Tengo tantos años ya, que he superado algún que otro sarampión. El primer “muerto” que vi en mi vida, estaba expuesto en una casita en el campo de El Mirador, la flaca y yo (2 enanas que se pasaban el día por los bancales) nos asomamos por la ventana y nos quedamos lívidas ante la visión de una ancianita amarillenta rodeada de velas…
Mis miedos se disipan enseguida y, a estas alturas, diría que inmediatamente. Después de aquello la vida se ha encargado de curarme de espantos. Aprendí enseguida que los muertos no pueden hacernos ningún daño, que a quien hay que temer es a los “vivos”.
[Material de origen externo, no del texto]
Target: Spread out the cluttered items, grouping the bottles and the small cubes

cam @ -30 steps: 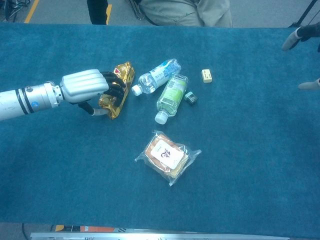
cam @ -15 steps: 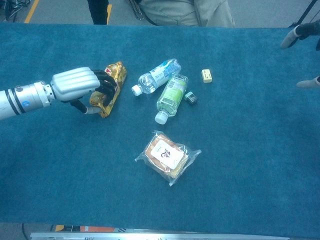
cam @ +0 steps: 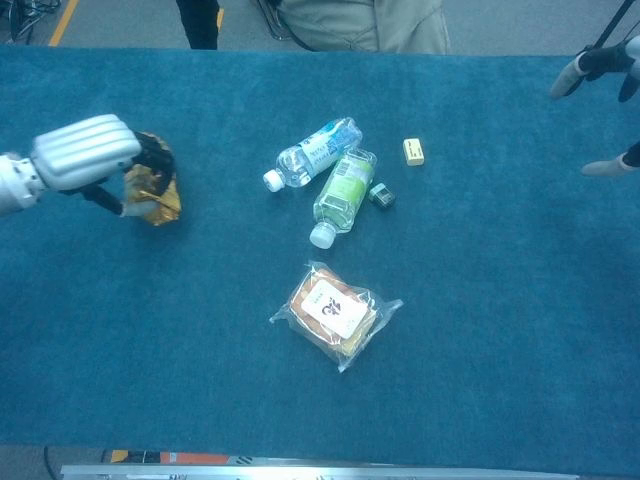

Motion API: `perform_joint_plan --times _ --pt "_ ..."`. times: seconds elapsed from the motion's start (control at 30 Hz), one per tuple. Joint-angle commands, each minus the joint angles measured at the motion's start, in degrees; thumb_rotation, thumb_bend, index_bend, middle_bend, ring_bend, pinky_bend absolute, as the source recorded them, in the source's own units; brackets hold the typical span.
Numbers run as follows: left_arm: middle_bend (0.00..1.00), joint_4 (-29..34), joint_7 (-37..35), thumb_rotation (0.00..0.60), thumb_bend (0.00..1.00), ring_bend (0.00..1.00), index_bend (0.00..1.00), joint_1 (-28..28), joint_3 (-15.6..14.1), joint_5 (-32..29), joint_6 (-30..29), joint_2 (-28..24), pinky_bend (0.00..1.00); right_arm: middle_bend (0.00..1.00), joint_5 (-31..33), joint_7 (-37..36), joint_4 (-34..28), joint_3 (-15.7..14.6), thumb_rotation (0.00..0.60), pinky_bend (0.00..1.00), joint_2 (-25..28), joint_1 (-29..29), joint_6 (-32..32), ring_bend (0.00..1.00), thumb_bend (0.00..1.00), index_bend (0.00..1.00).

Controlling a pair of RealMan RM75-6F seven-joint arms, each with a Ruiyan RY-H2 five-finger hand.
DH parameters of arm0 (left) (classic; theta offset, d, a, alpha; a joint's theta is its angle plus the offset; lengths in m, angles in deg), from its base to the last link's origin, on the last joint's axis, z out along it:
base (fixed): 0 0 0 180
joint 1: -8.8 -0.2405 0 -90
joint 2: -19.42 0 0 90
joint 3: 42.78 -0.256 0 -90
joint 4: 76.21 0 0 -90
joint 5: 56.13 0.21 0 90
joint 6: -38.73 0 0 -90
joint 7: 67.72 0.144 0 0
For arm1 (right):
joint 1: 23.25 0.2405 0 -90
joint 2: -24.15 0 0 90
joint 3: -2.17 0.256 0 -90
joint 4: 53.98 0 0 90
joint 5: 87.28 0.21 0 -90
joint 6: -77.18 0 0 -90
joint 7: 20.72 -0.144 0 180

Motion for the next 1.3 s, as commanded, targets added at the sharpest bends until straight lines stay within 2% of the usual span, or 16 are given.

Pero este ha sido un año con muchos sobresaltos, mucha, demasiada gente querida con problemas de salud… Y además, Teo. Hace veintiún años se incorporó al Parque Empresarial, andaluz de Guadí (Guadix, Granada) con toda la sorna y la cachaza que corresponde, con un sentido del humor y un amor por la vida inconmensurables. Padecía de vértigo, de ése que producen las alturas, y un día tuvo que subir al tejado de la Caracola para sellar una gotera. Subió varios peldaños de la escalera enorme que teníamos, y a medio camino temblaba como una hoja, mitad de miedo y mitad de risa.
Desde abajo nos desternillábamos de ver a un tío tan grande perder color poquito a poco.
El día 23 de diciembre cumplió 49 años (le hacía especial ilusión llegar a esa fecha). Y el día 27 cerró los ojos definitivamente después de una lucha sin cuartel contra una sentencia de muerte irrevocable.
Ayer, en el Tanatorio, recordábamos con sus 14 hermanos las anécdotas, los sucedidos, los trasteos y las gamberradas, la alegría, la fuerza imparable con la que entabló su guerra a primeros de septiembre. No quería morir, y lo decía con toda su alma. Los médicos (que merecen un escrito aparte…) quisieron ayudarle en la batalla, y le sometieron a varias labores de “fontanería” para que pudiera alimentarse. El páncreas es un órgano cabrón. A día de hoy, nadie se salva si el cáncer anida en el páncreas.
Mi primera visita a Teo, se produjo a los diez días de su ingreso. Verle con 19 kilos menos, impresionaba. Y su color, el color de su piel y el blanco de sus ojos… amarillos profundos una y otros.
Ayer, en el Tanatorio, al verte… Confieso que no fui capaz de reconocerte, Teo. Y casi lo prefiero así. Conmigo quedará el gigantón tembloroso agarrado a la escalera, el comensal del Charolés (Navidad del 98) que se sentía cohibido en un sitio tan caro, y al confesarlo, recibió una rociada de bolitas de pan por nuestra parte así, para romper el hielo. Quedará tu gracia andaluza, tus chistes, tu alegría.
Adiós, Teo. Ahora estarás haciendo reír a ángeles y demonios. Adiós, compañero y sin embargo, amigo.